Each line of the data must be given back verbatim, with pictures removed.

━━ STORED DATA

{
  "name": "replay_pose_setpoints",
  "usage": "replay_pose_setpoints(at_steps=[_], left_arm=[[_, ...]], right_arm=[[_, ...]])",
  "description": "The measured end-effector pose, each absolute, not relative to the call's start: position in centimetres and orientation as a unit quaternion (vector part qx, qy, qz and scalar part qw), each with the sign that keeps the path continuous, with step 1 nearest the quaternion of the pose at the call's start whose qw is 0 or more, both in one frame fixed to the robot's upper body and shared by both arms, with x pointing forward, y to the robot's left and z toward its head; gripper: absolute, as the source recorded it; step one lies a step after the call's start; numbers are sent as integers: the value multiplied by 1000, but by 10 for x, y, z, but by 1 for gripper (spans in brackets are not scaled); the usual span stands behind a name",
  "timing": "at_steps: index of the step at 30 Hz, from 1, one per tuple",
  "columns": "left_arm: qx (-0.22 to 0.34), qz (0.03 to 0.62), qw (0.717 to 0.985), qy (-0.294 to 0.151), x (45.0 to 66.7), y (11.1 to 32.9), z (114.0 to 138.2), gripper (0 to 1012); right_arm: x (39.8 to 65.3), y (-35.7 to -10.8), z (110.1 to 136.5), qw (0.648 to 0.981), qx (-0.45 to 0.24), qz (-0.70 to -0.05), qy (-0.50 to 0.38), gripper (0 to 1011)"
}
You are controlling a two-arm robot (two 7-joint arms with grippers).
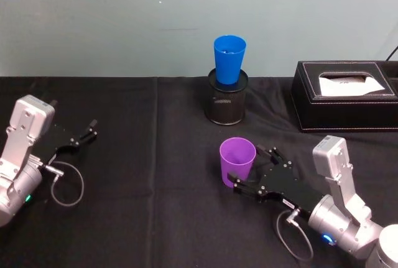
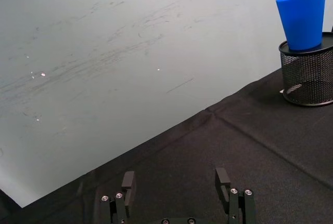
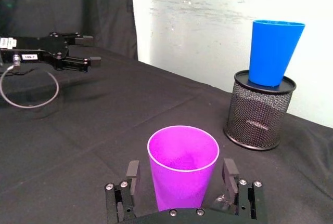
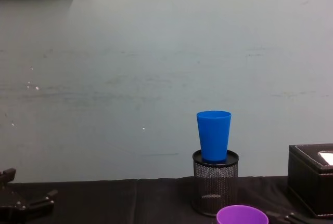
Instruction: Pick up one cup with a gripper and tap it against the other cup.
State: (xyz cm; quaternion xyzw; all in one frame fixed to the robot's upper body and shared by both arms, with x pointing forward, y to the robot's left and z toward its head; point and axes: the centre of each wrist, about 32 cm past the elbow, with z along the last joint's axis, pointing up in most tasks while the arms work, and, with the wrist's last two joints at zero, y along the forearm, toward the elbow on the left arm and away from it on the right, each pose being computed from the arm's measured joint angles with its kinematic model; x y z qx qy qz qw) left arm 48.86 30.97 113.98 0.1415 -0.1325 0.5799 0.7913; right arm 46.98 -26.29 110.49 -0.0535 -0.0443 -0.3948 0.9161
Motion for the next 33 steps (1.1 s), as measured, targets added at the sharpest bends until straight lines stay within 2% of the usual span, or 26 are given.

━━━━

*EXERCISE OUTPUT*:
{
  "name": "replay_pose_setpoints",
  "usage": "replay_pose_setpoints(at_steps=[_], left_arm=[[_, ...]], right_arm=[[_, ...]])",
  "description": "The measured end-effector pose, each absolute, not relative to the call's start: position in centimetres and orientation as a unit quaternion (vector part qx, qy, qz and scalar part qw), each with the sign that keeps the path continuous, with step 1 nearest the quaternion of the pose at the call's start whose qw is 0 or more, both in one frame fixed to the robot's upper body and shared by both arms, with x pointing forward, y to the robot's left and z toward its head; gripper: absolute, as the source recorded it; step one lies a step after the call's start; numbers are sent as integers: the value multiplied by 1000, but by 10 for x, y, z, but by 1 for gripper (spans in brackets are not scaled); the usual span stands behind a name",
  "timing": "at_steps: index of the step at 30 Hz, from 1, one per tuple",
  "columns": "left_arm: qx (-0.22 to 0.34), qz (0.03 to 0.62), qw (0.717 to 0.985), qy (-0.294 to 0.151), x (45.0 to 66.7), y (11.1 to 32.9), z (114.0 to 138.2), gripper (0 to 1012); right_arm: x (39.8 to 65.3), y (-35.7 to -10.8), z (110.1 to 136.5), qw (0.648 to 0.981), qx (-0.45 to 0.24), qz (-0.70 to -0.05), qy (-0.50 to 0.38), gripper (0 to 1011)"
}
You are controlling a two-arm robot (two 7-joint arms with grippers).
Instruction: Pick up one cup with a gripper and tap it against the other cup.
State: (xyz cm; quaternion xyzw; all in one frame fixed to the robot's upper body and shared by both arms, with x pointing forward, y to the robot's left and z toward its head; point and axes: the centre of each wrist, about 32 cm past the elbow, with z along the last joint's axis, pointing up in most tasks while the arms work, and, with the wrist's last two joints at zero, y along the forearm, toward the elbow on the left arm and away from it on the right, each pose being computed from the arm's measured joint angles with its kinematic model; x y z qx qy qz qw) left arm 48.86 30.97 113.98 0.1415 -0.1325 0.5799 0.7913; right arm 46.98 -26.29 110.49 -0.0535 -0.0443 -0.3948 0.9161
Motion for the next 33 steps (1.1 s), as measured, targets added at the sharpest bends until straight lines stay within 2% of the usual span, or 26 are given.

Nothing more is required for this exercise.